Ed Grassia, chief information officer at WCSD, said Schoolwires will bring a major facelift to the design of district websites while giving teachers and students more options for teamwork.
“It would replace the district website and it would replace all the individual school websites,” he said. “It is a web program, a social network piece, a collaboration point. It allows for payment online for field trips, allows us to do surveys, handles emergency communications and basically encompasses a lot of features.”
Grassia said the new website would have several intricate parts for each branch of users, meaning that students could create a website for a homework project that is separate from a teacher’s website for discussion about curriculum and methods.
“A math teacher at Spanish Springs High could make a website with a portal where to put up the homework every night. Kids can log in from home, work on the work and post it right there,” Grassia said. “Parents can also look in and see what is going on and the program features a mobile application where students and parents can receive a message when a teacher posts something new.”
The school district’s current website is extensive and cluttered, according to Grassia. He said some needless information is being offered to the public and much of the information that is needed is difficult to find. Schoolwires would help alleviate that frustration as well.
“We only have one place to put something so what we need to build is an intranet to separate our inside world from our public-facing world,” Grassia said. “Part of our goal, regardless if it is with Schoolwires or doing it ourselves, is to bring a lot of the information that is irrelevant to the public back inside for our use and making the website for the public cleaner and easier to navigate.”

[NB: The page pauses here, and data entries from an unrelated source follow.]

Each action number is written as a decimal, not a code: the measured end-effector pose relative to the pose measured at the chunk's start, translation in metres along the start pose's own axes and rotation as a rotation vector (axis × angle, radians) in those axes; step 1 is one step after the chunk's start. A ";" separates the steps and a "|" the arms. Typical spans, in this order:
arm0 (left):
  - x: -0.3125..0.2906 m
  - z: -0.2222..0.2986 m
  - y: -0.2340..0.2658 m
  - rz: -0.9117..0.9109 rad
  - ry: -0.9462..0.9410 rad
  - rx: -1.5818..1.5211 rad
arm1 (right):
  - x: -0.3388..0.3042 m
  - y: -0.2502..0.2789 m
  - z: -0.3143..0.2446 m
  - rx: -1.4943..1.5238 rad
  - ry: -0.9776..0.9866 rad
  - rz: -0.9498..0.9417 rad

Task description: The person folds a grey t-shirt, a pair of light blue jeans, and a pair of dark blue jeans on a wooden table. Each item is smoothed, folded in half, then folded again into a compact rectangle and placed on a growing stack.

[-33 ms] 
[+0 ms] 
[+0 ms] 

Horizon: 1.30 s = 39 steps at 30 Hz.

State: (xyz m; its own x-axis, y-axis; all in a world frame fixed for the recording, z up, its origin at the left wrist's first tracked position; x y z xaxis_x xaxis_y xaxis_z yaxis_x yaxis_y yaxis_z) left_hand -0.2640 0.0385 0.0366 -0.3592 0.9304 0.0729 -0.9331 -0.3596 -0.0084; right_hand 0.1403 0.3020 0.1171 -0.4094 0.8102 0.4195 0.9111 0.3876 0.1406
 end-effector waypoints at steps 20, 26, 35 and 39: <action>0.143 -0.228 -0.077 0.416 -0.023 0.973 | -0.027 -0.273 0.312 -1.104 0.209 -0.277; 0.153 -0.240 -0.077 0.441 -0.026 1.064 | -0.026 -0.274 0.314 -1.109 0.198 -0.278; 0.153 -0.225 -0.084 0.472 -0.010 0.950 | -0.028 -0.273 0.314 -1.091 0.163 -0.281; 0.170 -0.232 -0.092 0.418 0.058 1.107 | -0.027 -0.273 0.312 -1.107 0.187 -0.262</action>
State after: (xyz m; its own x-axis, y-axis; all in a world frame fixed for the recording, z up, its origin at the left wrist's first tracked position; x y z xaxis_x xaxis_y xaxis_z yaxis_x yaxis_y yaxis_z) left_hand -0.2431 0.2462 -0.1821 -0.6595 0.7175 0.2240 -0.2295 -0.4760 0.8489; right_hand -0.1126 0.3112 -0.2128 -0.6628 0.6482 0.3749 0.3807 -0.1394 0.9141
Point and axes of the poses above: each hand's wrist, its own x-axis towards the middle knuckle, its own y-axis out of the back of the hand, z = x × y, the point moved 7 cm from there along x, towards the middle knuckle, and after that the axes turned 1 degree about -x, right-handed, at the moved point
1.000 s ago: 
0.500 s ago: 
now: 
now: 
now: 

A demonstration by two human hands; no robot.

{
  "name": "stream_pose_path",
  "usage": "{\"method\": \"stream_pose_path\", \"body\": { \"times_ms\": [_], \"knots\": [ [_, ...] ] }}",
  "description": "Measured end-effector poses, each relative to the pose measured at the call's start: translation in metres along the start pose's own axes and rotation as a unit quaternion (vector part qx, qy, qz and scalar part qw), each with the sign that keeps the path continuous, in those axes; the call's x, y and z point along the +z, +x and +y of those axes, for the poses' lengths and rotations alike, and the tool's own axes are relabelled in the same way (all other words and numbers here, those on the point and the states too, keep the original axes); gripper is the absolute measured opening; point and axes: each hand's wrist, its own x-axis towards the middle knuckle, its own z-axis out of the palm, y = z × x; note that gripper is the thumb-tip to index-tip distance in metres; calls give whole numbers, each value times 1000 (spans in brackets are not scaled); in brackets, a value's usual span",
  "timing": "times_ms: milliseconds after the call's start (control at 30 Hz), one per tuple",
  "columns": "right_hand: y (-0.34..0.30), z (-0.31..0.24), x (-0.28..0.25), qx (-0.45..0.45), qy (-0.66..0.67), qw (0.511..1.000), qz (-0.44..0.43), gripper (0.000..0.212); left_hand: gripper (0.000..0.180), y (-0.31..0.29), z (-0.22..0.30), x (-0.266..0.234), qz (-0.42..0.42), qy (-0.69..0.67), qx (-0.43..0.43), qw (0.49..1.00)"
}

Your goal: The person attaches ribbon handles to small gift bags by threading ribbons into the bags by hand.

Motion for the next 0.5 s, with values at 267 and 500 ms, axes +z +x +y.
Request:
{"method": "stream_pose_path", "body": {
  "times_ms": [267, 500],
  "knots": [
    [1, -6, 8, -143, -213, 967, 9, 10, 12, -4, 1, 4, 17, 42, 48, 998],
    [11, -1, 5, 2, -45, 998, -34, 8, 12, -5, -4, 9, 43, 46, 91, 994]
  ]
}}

Because the project is in its infancy, an estimated cost to bring in the Schoolwires system is still unknown. However, Grassia said, one of the reasons they have researched the program thoroughly is because it applies for ERate government funding and reimbursement, which he said will likely pay for “at least some of the cost each year.”
Grassia said the focus of bringing in a program such as Schoolwires, instead of allowing users on the school district’s network to use Facebook, comes from their obligation to secure the school’s network. The Children’s Internet Protection Act requires WCSD to provide a safe browsing experience for their students.
“We are looking at different means of social
networking other than Facebook because we have no control over Facebook, other than to say you can get to it or you can’t” he said. “We cannot protect staff or students in that environment.”
Protection of the school’s network is of the utmost importance for Grassia, especially in cases where students are able to bring in their mobile phones and access the Internet through the 3G network provided by their wireless carrier.
“Short of banning devices, patting kids down and saying they’re not allowed to bring them to school, there is no way to control it,” Grassia said. “In order for us to allow it we are looking into Cisco ISE licensing to begin looking at allowing staff and students to use their own devices within the district.”
Grassia’s Bring Your Own Device (BYOD) initiative would allow laptops, mobile phones and similar devices to connect and browse securely on the district’s network. He said the connection would work in the way connecting to a motel Internet does. Staff and students would open their browser, type in their login name and password and begin browsing.
“We would verify who the user is, what device they are using and whether they are staff or student,” he said. “Based on that we can route their web traffic. They are under same confines of being on the network computers.”
While the installation of BYOD has its pros and cons, Grassia said the current financial situation has administrators brainstorming for alternatives to save money.
“We are talking about a one-to-one computing environment, where every kid has a device, and there are a couple ways to look at it,” he said. “The district can buy every kid a device or we can allow some form of personal device connectivity. However, based on the federal regulations and things we are bound to abide by, if a kid does bring a device in then we are making sure that we are offering that same level of protection.”
The BYOD and Schoolwires projects have WCSD information technologists working diligently to create and document studies to begin a pilot for the products. The pilot will allow a couple of schools in the district to use them, assess its uses and report back to the district.
Grassia said the pilot planning will be brought to the executive cabinet meeting in a few weeks and they will be looking for bandwidth improvements next year. The increased student population and use of devices has the IT department looking to expand the mass of the network.
“There is an ever-expanding need for bandwidth. We have over 100 sites, with over 20,000 computers and 63,000 students, over 7,000 staff, so if you start talking about BYOD we could end up with tens of thousands of devices on the network,” Grassia said. “There is so much more video and streaming media and files are getting larger. It ends up wasting class time is what it comes down to.”